Almost another month has passed since the one-year anniversary of the demise of Lehman Brothers. For the most part, financial services reform legislation introduced earlier this year has languished behind health care, though recent hearings and rumblings offer some signs of life. The bipartisan Financial Crisis Inquiry Commission charged with investigating and reporting out the causes of the financial meltdown just got started last month.
Leave aside for a moment the disappointing fact that we, the people, and many of our public institutions like legislative bodies and the media, our vaunted fourth estate, have such difficulty grappling with more than one major issue at a time. On the financial services front, it is no small matter that we seem to have put the cart before the horse. Not that the Commission is the “be all to end all” in terms of providing answers, but it is unfortunate to say the least that federal solutions are being debated, crystallized, and politicized through legislation at the same time the official, public inquiry meant to identify the very problems we are trying to solve is just beginning. But, I fear we have an even bigger problem.
By and large, what discussion there has been about financial services reform has focused on “them.” Be it Wall Street, Congress, fat cat CEO’s, regulators asleep at the switch, “they” have riveted our limited attention to date. Yet, in the midst of all of the finger pointing, I have seen or heard precious little about what the millions of us who work for businesses large and small can and should be doing to further the necessary reforms in financial institutions and businesses generally.

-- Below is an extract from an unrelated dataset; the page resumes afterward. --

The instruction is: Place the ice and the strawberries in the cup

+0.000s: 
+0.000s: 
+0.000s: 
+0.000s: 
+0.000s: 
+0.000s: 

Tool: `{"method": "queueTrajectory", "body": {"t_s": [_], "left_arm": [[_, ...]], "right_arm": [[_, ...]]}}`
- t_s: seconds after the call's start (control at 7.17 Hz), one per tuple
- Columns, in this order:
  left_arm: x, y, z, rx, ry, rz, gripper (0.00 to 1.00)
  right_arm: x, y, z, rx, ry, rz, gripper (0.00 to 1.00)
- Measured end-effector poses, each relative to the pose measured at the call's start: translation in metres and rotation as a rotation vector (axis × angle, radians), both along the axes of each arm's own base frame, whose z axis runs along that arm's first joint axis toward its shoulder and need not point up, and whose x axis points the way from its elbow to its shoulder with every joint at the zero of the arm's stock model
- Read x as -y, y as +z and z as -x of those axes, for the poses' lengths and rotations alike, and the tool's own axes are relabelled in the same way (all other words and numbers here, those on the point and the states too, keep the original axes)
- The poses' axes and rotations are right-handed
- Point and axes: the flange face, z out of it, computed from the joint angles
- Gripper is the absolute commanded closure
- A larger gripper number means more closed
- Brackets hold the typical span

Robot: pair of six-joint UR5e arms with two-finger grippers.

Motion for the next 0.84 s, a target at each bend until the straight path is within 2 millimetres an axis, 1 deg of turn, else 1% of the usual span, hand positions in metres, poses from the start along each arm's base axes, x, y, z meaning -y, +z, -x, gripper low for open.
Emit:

Before claiming that there is nothing that can be done, let’s remember that collectively we made minor deities out of CEO’s and all those who reaped hundreds of millions of dollars. We bought into the idea that short-term profits alone could be our long-term guide. We believed quantitative financial models unleavened by common sense and real-world experience revealed the future. We acted and invested as if what goes up continues to go up and what goes around never comes around. Having made these mistakes, corrective action cannot be limited to public policies and prescriptions for other people’s compensation, other companies, and other-worldly financial instruments no one really understood.
It’s time to look in the mirror and acknowledge we’re all on the hook for turning things around. The starting and ending points for corporate reform lie within each of us, within reconfigured senses of individual responsibility and reputation.